● Your instructions
Once the line holding "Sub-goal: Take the" is found in the listing below, write it out and each later line exactly, up to and including the one holding "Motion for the".

● Given material
···
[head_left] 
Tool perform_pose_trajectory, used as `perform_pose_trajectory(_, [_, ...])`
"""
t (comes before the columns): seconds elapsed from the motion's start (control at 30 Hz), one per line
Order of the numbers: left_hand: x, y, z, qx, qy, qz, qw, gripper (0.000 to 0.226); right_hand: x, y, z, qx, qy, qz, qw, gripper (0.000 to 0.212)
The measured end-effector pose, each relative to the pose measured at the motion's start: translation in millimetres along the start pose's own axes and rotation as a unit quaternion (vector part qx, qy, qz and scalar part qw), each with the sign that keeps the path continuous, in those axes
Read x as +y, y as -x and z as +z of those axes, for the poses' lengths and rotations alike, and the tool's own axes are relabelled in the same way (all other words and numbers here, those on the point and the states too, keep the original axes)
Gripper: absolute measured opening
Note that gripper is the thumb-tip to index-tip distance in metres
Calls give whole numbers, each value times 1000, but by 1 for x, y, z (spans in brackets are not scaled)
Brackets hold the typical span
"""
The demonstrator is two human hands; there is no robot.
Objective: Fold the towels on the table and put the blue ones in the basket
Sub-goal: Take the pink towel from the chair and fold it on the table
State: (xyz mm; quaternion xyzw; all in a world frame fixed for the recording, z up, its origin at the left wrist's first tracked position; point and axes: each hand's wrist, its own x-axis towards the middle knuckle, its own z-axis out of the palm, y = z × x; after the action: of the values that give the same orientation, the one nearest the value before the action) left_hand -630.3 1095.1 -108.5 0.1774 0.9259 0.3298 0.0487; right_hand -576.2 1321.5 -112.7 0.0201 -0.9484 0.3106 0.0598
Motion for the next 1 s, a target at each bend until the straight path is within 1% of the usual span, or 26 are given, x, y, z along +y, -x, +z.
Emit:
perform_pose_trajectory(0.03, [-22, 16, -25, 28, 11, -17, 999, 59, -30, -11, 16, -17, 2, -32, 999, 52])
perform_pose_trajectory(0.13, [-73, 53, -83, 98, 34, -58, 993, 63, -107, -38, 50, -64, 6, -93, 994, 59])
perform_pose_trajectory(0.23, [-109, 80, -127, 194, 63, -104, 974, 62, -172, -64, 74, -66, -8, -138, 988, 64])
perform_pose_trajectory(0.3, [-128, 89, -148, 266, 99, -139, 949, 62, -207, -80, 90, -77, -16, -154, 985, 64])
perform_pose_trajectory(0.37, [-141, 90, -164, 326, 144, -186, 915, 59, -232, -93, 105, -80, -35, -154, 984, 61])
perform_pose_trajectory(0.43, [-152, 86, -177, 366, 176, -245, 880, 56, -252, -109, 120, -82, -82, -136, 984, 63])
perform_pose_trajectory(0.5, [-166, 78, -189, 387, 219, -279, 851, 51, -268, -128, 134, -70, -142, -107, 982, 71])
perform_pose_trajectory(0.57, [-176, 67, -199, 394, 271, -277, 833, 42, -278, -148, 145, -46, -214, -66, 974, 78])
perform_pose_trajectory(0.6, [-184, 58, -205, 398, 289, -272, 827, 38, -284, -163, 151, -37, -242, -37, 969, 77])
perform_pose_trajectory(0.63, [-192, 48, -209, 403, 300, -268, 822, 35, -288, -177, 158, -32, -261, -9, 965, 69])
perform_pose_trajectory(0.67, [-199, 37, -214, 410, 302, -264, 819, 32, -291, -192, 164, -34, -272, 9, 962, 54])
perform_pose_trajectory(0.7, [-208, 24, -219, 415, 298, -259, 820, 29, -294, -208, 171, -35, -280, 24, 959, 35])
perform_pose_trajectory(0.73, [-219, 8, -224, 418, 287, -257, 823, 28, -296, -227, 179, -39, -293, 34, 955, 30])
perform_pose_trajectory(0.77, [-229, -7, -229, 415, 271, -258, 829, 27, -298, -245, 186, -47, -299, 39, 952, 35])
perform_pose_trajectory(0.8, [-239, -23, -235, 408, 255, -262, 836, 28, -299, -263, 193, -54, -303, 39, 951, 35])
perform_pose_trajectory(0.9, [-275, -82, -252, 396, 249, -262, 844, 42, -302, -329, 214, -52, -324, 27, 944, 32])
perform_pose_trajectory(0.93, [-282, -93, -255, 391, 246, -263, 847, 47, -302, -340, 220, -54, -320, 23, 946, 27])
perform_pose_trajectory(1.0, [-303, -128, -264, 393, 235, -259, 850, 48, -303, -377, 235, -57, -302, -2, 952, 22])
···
● Response area
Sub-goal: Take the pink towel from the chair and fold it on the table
State: (xyz mm; quaternion xyzw; all in a world frame fixed for the recording, z up, its origin at the left wrist's first tracked position; point and axes: each hand's wrist, its own x-axis towards the middle knuckle, its own z-axis out of the palm, y = z × x; after the action: of the values that give the same orientation, the one nearest the value before the action) left_hand -630.3 1095.1 -108.5 0.1774 0.9259 0.3298 0.0487; right_hand -576.2 1321.5 -112.7 0.0201 -0.9484 0.3106 0.0598
Motion for the next 1 s, a target at each bend until the straight path is within 1% of the usual span, or 26 are given, x, y, z along +y, -x, +z.

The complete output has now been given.